Evaluate Models

This page presents a $\hat{Y}$ view of what it means for one model to outperform another model. We first discuss in a simulated setting where we generate many samples from the population and directly observe performance of estimators across those simulated samples. Then, we discuss how one can evaluate performance in the more realistic setting in which only one sample from the population is available.

To run the code on this page, you will need the tidyverse package.

library(tidyverse)

We will also set the seed so that it is possible to exactly reproduce these results.

set.seed(90095)

Simulation: Many samples from the population

simulate a sample of 100 cases
apply each model
compare to the full-data estimate for the target subgroup

See the previous page for code to simulate a sample.

Estimator functions

The functions below is an estimator: it take data in and returns estimates. This function can be applied with the flat, linear, and quadratic models defiend on the previous page.

estimator <- function(
    data, # from simulate()
    model_name # one of "flat", "linear", "quadratic"
) {
  # Estimate a regression model
  if (model_name == "flat") {
    fit <- lm(log(income) ~ sex, data = data)
  } else if (model_name == "linear") {
    fit <- lm(log(income) ~ sex * age, data = data)
  } else if (model_name == "quadratic") {
    fit <- lm(log(income) ~ sex * poly(age,2), data = data)
  }
  # Define x-values at which to make predictions
  to_predict <- tibble(
    sex = c("female","male"),
    age = c(30,30)
  )
  # Make predictions
  predicted <- to_predict |>
    mutate(estimate = predict(fit, newdata = to_predict)) |>
    # Transform from log scale to dollars scale
    mutate(estimate = exp(estimate)) |>
    # Append information for summarizing later
    mutate(
      model_name = model_name,
      sample_size = nrow(data)
    )
  # Return the predicted estimates
  return(predicted)
}

As an illustration, here is the linear estimator applied to a simulated sample

simulated <- simulate(n = 100)

estimator(data = simulated, model_name = "linear")

# A tibble: 2 × 5
  sex      age estimate model_name sample_size
  <chr>  <dbl>    <dbl> <chr>            <int>
1 female    30   38436. linear             100
2 male      30   51877. linear             100

Apply estimators in repeated samples

How do our estimators perform in repeated samples? In actual problems, one only has one sample. But we created this exercise so that we can use simulate() to simulate many samples from a known data generating process. The code below applies the estimator to many samples of size 100.
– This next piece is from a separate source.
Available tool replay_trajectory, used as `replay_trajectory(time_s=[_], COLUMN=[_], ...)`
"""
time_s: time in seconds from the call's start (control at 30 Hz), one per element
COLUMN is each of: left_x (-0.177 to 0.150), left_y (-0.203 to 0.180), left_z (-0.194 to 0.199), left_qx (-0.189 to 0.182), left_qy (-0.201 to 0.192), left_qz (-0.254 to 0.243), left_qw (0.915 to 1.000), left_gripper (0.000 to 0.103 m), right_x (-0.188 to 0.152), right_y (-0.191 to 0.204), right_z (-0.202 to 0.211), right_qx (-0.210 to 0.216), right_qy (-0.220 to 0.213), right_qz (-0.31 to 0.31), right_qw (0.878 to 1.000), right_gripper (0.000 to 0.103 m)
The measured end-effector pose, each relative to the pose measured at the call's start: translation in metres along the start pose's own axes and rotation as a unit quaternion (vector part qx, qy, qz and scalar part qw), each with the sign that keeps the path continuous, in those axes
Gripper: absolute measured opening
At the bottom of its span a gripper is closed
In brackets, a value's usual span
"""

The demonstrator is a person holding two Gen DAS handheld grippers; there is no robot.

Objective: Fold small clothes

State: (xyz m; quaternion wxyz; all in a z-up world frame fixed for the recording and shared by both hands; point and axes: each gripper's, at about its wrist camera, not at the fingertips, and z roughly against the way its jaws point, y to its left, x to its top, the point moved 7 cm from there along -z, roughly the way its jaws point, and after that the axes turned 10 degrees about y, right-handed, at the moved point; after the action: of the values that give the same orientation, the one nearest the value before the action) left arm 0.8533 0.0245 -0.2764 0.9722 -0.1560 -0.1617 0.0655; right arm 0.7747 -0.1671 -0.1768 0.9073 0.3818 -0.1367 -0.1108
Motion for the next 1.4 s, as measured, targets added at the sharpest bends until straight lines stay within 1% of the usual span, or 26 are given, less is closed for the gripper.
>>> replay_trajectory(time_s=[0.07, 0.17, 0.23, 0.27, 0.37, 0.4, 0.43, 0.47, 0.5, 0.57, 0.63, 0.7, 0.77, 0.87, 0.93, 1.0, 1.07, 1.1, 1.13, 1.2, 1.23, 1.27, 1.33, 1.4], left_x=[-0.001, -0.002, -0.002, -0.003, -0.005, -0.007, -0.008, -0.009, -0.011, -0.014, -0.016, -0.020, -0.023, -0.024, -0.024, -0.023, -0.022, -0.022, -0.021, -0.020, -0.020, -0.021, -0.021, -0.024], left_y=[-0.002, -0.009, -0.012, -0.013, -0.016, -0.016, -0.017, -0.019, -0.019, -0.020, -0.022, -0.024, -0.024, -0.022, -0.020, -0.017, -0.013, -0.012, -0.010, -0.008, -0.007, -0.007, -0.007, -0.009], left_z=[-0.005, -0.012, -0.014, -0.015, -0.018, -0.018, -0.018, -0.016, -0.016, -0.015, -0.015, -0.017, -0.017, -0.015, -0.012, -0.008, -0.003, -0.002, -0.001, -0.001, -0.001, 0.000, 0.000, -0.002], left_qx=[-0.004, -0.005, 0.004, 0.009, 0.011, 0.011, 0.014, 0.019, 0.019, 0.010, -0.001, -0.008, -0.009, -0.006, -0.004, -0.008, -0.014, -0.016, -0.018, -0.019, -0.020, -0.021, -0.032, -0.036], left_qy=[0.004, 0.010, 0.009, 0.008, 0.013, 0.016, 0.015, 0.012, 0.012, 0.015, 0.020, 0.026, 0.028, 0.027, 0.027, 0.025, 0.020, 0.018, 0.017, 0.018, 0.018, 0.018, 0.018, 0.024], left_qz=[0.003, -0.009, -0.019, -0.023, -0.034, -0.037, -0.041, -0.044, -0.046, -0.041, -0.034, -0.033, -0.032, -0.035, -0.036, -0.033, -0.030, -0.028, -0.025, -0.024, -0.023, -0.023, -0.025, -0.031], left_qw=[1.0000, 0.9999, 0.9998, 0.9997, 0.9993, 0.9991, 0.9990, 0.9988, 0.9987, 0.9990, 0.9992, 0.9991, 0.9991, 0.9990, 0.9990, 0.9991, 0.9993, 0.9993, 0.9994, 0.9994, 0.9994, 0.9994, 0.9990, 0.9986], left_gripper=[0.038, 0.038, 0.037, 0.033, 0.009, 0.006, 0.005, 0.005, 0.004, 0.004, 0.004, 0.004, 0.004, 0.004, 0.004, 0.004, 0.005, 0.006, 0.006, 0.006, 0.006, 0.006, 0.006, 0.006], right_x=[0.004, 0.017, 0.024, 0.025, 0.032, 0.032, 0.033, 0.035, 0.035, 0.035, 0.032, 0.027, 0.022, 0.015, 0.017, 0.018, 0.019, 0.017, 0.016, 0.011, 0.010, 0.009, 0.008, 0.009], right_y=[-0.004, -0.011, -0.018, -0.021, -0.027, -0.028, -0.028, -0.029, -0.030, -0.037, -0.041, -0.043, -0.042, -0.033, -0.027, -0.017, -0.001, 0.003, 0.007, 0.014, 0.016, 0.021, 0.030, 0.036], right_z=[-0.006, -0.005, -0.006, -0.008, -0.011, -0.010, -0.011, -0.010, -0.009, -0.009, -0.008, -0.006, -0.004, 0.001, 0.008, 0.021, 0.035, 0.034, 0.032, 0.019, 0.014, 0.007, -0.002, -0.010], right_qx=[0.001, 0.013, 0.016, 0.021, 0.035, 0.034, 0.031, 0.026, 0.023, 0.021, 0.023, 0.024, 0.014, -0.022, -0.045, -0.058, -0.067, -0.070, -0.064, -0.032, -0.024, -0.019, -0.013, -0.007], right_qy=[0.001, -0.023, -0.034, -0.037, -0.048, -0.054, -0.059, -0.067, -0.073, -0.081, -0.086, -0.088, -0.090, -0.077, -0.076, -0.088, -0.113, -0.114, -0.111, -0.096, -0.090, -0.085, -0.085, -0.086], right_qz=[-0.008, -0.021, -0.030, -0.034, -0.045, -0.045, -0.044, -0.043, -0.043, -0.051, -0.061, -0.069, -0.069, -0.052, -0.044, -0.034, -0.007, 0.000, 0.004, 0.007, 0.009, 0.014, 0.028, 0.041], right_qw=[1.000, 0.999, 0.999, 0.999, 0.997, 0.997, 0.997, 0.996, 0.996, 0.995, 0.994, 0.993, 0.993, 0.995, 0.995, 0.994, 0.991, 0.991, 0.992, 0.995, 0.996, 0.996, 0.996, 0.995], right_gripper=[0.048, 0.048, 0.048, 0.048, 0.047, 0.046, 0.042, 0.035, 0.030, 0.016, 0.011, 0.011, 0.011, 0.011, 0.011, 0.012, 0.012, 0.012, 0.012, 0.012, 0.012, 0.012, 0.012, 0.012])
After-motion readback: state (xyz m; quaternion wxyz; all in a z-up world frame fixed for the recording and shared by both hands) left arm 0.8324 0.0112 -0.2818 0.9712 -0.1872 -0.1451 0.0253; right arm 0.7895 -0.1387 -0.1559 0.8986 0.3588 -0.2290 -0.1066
We first prepare for parallel computing.

library(foreach)
library(doParallel)
library(doRNG)
cl <- makeCluster(detectCores())
registerDoParallel(cl)

Then we apply the estimator many times at each of a series of sample sizes.

simulations <- foreach(
  repetition = 1:1000, 
  .combine = "rbind", 
  .packages = "tidyverse"
) %dorng% {
  foreach(n_value = c(50,100,200,500,1000), .combine = "rbind") %do% {
    # Simulate data
    simulated <- simulate(n = n_value)
    # Apply the three estimators
    flat <- estimator(data = simulated, model_name = "flat")
    linear <- estimator(data = simulated, model_name = "linear")
    quadratic <- estimator(data = simulated, model_name = "quadratic")
    # Return estimates
    all_estimates <- rbind(flat, linear, quadratic)
    return(all_estimates)
  }
}

Visualize estimator performance

For simplicity, we first focus on one estimand and sample size: modeling the geometric mean of 30-year-old female incomes with a sample size of $n = 100$. Despite having good performance in the population, the quadratic model has poor performance at this sample size because it has high variance!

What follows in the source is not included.